Volvió a producirse la dichosa pausa. Era más enervante que oír a los políticos en sus nauseabundas y lentas parrafadas haciendo una pausa tras cada palabra.
– Allá tú -respondió Jørgensen-. Los que recibieron sus balazos eran tus amigos. Bueno, pues hemos llevado a cabo un registro en el domicilio del sospechoso, y varios de los efectos encontrados apuntan a que la marcha de los acontecimientos de Amager y de Sorø están relacionados.
– Muy bien Jørgensen, buena suerte. Seguiré el caso por la prensa.
– Ya sabes que tendrás que testificar cuando se celebre el juicio, ¿verdad? Lo que une los dos crímenes en primera instancia es que reconocieras la camisa.
– Sí, hombre, ya iré. Buena caza.
Colgó el receptor y sintió una molestia en el pecho. Una sensación más violenta que otras veces. Tal vez habría que atribuirlo al inmenso tufo que había entrado de pronto en el coche, pero igualmente podía ser la antesala de algo que se avecinaba.
Se quedó un rato esperando hasta que la presión remitió un poco. Después correspondió al saludo del campesino desde su fuerte de plexiglás y puso el coche en marcha. Tras avanzar quinientos metros disminuyó la velocidad, abrió la ventana y se puso a jadear en busca de aire fresco. Se llevó la mano al pecho y arqueó la espalda cuanto pudo para hacer que desapareciera la tensión. Después aparcó a un lado y empezó a hacer inspiraciones cada vez más profundas. Había visto en otros ese tipo de ataque de pánico, pero sentirlo en su propio cuerpo era totalmente surrealista. Entreabrió la puerta, juntó las manos delante de la boca para disminuir la hiperventilación, y después abrió la puerta del todo de una patada.
– ¡Me cago en la puta! -gritó, y se encorvó hacia delante mientras salía tambaleándose al borde del camino sintiendo el martilleo de un pistón tras los bronquios. Las nubes giraron y el cielo volteó hacia él. Entonces se dejó caer al suelo con las piernas abiertas y buscó a tientas el móvil en el bolsillo de la chaqueta. Joder, no iba a morirse de un ataque al corazón sin haber intentado hacer algo antes.

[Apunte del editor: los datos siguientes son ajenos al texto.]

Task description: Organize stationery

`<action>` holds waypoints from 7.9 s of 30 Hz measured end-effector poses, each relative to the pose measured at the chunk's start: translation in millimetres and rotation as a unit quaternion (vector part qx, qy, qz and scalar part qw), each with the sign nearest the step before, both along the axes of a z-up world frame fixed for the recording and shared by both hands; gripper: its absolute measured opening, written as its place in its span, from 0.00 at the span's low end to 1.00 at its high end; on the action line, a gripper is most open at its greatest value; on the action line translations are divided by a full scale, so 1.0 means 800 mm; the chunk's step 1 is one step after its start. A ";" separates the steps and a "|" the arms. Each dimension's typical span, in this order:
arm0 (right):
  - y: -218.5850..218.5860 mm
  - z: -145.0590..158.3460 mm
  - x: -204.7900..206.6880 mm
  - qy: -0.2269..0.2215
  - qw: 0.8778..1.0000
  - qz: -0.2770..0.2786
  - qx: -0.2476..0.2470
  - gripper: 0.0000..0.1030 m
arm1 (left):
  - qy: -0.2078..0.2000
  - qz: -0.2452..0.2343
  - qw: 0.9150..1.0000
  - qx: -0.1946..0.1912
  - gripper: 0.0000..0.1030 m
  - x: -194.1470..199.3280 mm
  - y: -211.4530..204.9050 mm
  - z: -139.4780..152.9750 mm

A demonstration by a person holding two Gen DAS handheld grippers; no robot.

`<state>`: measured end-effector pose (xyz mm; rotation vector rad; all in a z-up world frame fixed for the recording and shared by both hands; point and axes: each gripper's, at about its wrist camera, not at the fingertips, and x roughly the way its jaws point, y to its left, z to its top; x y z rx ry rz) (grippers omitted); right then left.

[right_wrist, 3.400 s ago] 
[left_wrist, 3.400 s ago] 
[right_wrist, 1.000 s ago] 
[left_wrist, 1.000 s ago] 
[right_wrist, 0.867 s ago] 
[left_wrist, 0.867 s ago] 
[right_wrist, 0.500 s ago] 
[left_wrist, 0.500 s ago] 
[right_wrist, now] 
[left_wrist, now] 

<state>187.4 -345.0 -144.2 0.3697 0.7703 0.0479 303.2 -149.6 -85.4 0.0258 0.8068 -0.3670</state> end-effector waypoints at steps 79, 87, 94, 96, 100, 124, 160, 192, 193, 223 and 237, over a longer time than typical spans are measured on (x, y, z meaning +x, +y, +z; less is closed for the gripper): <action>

Un coche aminoró la marcha en la carretera. No podían verlo allí, al otro lado del talud, pero él los oía.
– Qué raro -dijo una voz, y después siguieron conduciendo.
Si les llego a coger la matrícula, se iban a enterar, fue lo último que pensó antes de perder el conocimiento.
Despertó con el móvil pegado al oído y un montón de tierra alrededor de la boca. Humedeció los labios, escupió, miró confuso alrededor. Se llevó la mano al pecho, donde la presión aún no había cedido del todo, y comprobó que no había sido para tanto. Después se puso en pie como pudo y se dejó caer en el asiento delantero. Aún no era la una y media. O sea que no había estado inconsciente mucho tiempo.
¿Qué ha sido, Carl?, se preguntó, con la boca seca y la lengua el doble de gruesa de lo habitual. Sentía heladas las piernas, mientras que en la zona del torso sudaba a mares. Algo bastante grave le había ocurrido a su cuerpo.